My apologies for the gap in posting to this blog, a combination of life being very busy and problems with my website provider which are now solved.  I look forward to reflecting on working in school again shortly, meanwhile, I realised that I'd written the piece below a while ago, based on my conference talk in April, and thought you might be interested to see it.  As always, very pleased to hear what you think!
In the 1980s comedy series, “Yes, Minister” there was an episode “The Moral Dimension” in which it became apparent that a British contract in a fictional Middle Eastern country had come about through bribery.  The Minister, Jim Hacker, initially took a highly censorious line, saying, “Sin is not a branch of geography” – so if it is wrong to obtain a contract through bribery in the UK it is wrong to do so anywhere else in the world. The Permanent Secretary, Sir Humphrey Appleby, argued the opposite, sin is a branch of geography, what may be considered to be wrong in some parts of the world is considered an essential oiling of the wheels in another.  What appears to be an absolute standard, in fact, is not.
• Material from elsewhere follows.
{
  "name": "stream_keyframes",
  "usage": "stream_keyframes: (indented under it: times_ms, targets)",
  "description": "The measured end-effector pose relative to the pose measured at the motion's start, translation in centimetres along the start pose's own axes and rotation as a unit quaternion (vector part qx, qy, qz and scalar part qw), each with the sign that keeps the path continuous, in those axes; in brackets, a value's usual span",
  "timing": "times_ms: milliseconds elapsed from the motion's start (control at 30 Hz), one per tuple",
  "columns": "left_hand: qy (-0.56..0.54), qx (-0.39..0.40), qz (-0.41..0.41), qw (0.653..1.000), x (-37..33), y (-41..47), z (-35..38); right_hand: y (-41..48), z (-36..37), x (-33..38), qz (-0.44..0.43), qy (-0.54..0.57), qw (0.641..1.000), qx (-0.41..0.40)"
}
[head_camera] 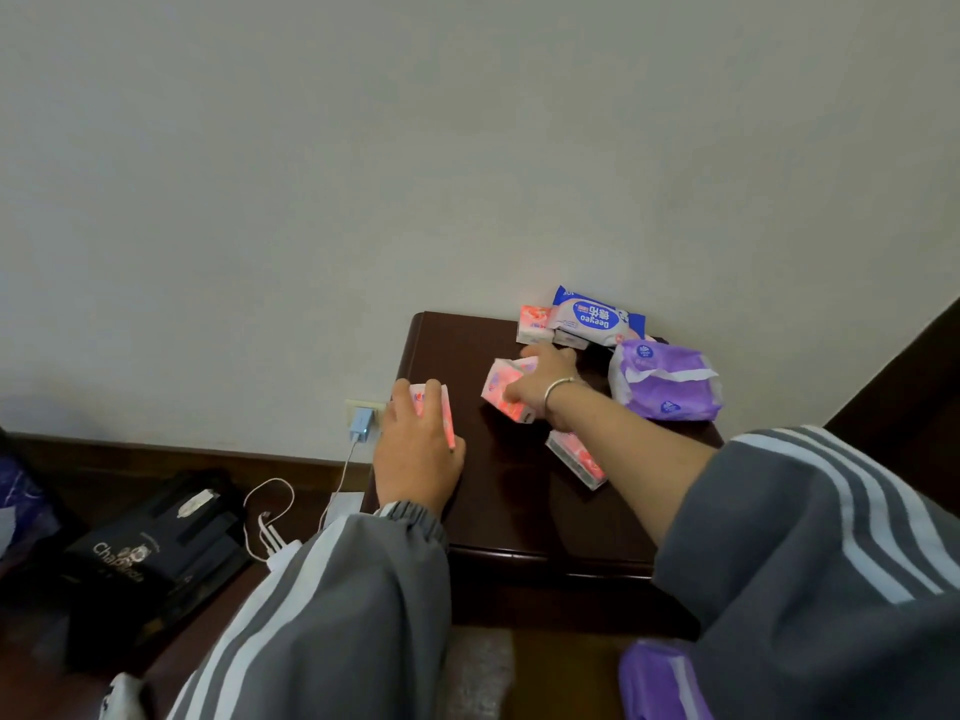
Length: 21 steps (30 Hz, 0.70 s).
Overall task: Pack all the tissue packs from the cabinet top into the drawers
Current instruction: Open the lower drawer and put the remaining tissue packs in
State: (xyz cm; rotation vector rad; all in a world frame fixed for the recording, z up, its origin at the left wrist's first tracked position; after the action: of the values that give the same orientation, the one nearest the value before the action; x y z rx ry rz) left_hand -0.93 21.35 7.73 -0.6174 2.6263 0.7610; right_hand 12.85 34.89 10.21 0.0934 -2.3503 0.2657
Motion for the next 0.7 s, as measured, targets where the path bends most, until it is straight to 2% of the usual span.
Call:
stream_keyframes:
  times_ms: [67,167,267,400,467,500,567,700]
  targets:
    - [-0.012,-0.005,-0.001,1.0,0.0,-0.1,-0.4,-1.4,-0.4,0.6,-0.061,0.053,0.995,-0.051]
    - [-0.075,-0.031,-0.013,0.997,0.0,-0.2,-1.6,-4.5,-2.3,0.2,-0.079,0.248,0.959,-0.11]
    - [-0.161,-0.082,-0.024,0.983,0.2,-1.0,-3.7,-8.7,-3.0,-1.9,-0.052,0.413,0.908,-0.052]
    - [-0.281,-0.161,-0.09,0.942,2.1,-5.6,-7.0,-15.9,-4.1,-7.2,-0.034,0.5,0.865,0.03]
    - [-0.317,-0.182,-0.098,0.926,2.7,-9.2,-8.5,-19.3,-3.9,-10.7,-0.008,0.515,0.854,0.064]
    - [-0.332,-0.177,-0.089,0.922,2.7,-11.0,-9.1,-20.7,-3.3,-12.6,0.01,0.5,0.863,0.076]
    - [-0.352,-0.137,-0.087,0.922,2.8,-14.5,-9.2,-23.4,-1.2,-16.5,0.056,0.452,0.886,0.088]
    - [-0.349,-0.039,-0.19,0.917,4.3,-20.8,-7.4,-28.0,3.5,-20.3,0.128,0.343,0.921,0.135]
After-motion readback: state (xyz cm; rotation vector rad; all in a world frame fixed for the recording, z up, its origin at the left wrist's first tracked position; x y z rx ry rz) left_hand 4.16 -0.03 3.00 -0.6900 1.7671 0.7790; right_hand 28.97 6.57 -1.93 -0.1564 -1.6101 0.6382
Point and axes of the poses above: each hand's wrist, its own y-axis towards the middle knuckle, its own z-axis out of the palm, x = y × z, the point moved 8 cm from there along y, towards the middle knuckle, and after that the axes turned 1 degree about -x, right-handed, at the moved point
Meanwhile, through my career I have been privileged to work in a variety of very different contexts across the world.  This includes starting as a school teacher in UK comprehensive and other schools, then engaging in British teacher training, spending some time working with mathematics and science teachers in Jamaica, and most recently have spent 4.5 years working in Dar es Salaam, Tanzania, with the Aga Khan University, engaging with education professionals from across Tanzania, Kenya and Uganda on a Master of Education programme and also doing outreach courses for primary teachers on interactive mathematics teaching in Kenya and Uganda.
There is no getting away from the fact that, in practice, mathematics teaching and learning looks very different in different parts of the world.  But, when surface features are stripped away, is good mathematics teaching a branch of geography?  Are there different notions of ‘good practice’ determined by local and national culture?  Or are there absolutes within what we would consider to be good practice in mathematics teaching irrespective as to where we are in the world?
In examining this question, principally drawing on my recent experiences in East Africa, I wish firstly to look at policy statements from across the world and the extent to which they are similar.  I then look at Tanzania as an example of a country very different to the UK, considering some aspects of the nature of education in Tanzania and the culture, particularly attitudes towards authority, which give rise to the suggestion that the nature of good mathematics teaching differs across the world, therefore is a branch of geography.  In conclusion some examples are given of classes I taught in neighbouring Uganda in which I argue that, in the long term, there are elements of ‘good practice’ which transcend cultures.
Some policy statements from across the world
Below are four policy statements from Government publications or professional organisations, edited only to obscure spelling differences in different types of English.  Before proceeding, I ask you to guess which country each comes from.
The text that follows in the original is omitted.